新标记是一个功能强大的工具，可以在目标的标签集被抓取之前重写它，每个采集配置可以配置多个重写标签设置，并按照配置的顺序来应用于每个目标的标签集。

目标重新标签之后，以__开头的标签将从标签集中删除的。

relabel的action类型

replace: 对标签和标签值进行替换。
keep: 满足特定条件的实例进行采集，其他的不采集。
drop：满足特定条件的实例不采集，其他的采集。
labeldrop：对抓取的实例特定标签进行删除。
labelkeep：对抓取的实例特定标签进行保留，其他标签删除。

replace

原配置

global:
  scrape_interval:     5s # Set the scrape interval to every 15 seconds. Default is every 1 minute.
  evaluation_interval: 5s # Evaluate rules every 15 seconds.
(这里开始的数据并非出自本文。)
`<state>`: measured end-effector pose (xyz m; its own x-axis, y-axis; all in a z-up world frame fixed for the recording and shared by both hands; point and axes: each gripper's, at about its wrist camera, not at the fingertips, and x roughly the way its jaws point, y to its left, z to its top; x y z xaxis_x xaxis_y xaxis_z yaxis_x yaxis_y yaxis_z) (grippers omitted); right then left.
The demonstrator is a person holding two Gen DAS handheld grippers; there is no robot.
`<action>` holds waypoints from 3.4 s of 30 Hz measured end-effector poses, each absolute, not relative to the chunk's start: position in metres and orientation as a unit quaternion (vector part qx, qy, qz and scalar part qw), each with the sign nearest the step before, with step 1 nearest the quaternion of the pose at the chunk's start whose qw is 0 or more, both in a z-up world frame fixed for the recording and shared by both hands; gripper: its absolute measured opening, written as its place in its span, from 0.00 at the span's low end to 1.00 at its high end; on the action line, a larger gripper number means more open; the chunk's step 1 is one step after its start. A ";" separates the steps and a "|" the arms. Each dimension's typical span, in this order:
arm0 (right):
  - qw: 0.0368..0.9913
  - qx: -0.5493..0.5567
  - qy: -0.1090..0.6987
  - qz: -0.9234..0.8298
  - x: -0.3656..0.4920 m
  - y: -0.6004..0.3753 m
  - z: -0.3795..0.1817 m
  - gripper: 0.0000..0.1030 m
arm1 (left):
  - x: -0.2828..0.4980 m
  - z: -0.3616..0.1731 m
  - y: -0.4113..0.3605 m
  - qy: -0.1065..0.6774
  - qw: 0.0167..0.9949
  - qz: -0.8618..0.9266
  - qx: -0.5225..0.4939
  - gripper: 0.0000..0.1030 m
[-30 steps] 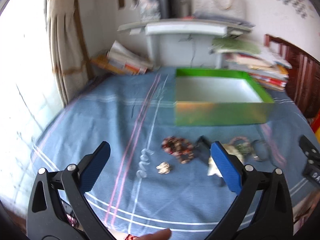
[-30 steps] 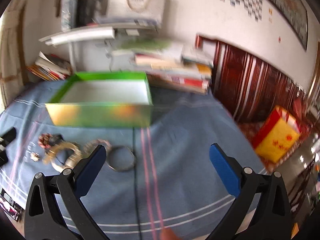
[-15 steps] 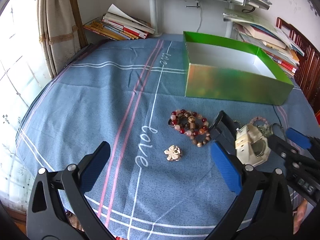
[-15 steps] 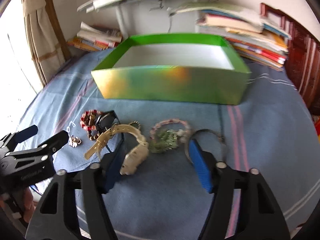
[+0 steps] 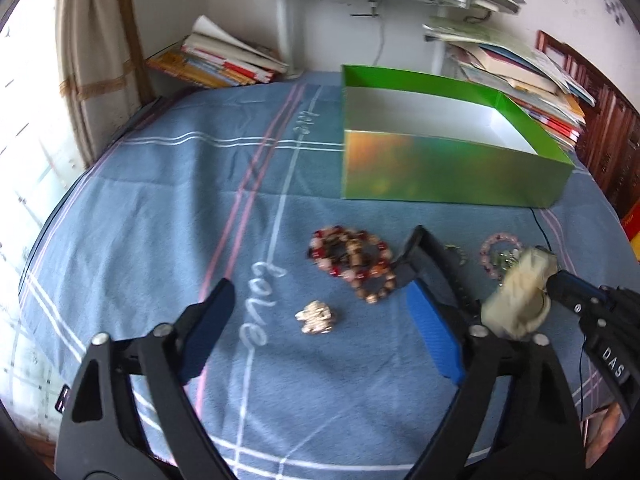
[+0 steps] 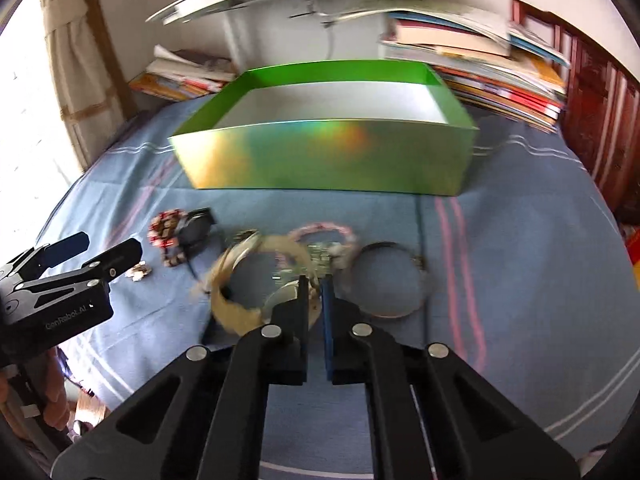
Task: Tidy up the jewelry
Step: 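Grasp the white watch with the right tool while the left tool grasps the black band, then carry both items into the green box and open both tools, then withdraw both tools from the green box back over the jewelry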
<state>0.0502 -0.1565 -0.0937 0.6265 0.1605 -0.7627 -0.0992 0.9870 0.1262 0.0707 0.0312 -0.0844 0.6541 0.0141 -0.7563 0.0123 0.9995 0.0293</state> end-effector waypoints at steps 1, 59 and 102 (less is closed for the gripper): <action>0.901 0.041 0.426 0.071 0.050 -0.160 -0.094 0.06 | 0.073 -0.085 0.028 0.419 0.908 -0.004 0.018 0.75; 0.911 0.087 0.402 0.034 0.204 -0.200 -0.060 0.25 | 0.252 -0.042 -0.013 0.420 0.906 -0.054 -0.004 0.53; 0.892 0.062 0.441 0.079 0.080 -0.180 -0.106 0.33 | 0.127 -0.099 0.043 0.463 0.884 -0.069 0.002 0.08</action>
The default is every 1 minute.
  
alerting:
  alertmanagers:
  - static_configs:
    - targets:
      - localhost:9093
      
rule_files:
  - "/opt/prometheus-2.23.0.linux-amd64/rule.yml"

scrape_configs:
  - job_name: 'prometheus'
    static_configs:
    - targets: ['localhost:9090']


  - job_name: 'node'
    file_sd_configs:
    - refresh_interval: 1m
      files: 
      - "/opt/prometheus-2.23.0.linux-amd64/conf/node*.yml"
vi conf/node-dis.yml
      - targets: ['192.168.50.57:9100']
        labels:
          __hostname__: dev-database
          __region_id__: "cn-beijing"
          __availability_zone__: "a"
      - targets: ['localhost:9100']
        labels:
          __hostname__: prometheus
          __region_id__: "cn-beijing"
          __availability_zone__: "b"

此时查看target信息，如下图。

设置relabel,将labels中的__hostname__替换为node_name。

global:
  scrape_interval:     5s # Set the scrape interval to every 15 seconds. Default is every 1 minute.
  evaluation_interval: 5s # Evaluate rules every 15 seconds. The default is every 1 minute.
  
alerting:
  alertmanagers:
  - static_configs:
    - targets:
      - localhost:9093
      
rule_files:
  - "/opt/prometheus-2.23.0.linux-amd64/rule.yml"

scrape_configs:
  - job_name: 'bounter-monitor'
    scrape_interval: 5s
    metrics_path: '/actuator/prometheus'
    static_configs:
      - targets: ['192.168.10.228:8080']
        labels:
          __hostname__: springboot
    relabel_configs:
      - source_labels:
        - "__hostname__"
        regex: "(.*)"
        target_label: "nodename"
        action: replace
        replacement: "$1"

重启服务查看target信息如下图：

source_labels指定我们我们需要处理的源标签， target_labels指定了我们要replace后的标签名字， action指定relabel动作，这里使用replace替换动作。 regex去匹配源标签（hostname）的值，”(.*)”代表hostname这个标签是什么值都匹配的，然后replacement指定的替换后的标签（target_label）对应的数值。采用正则引用方式获取的。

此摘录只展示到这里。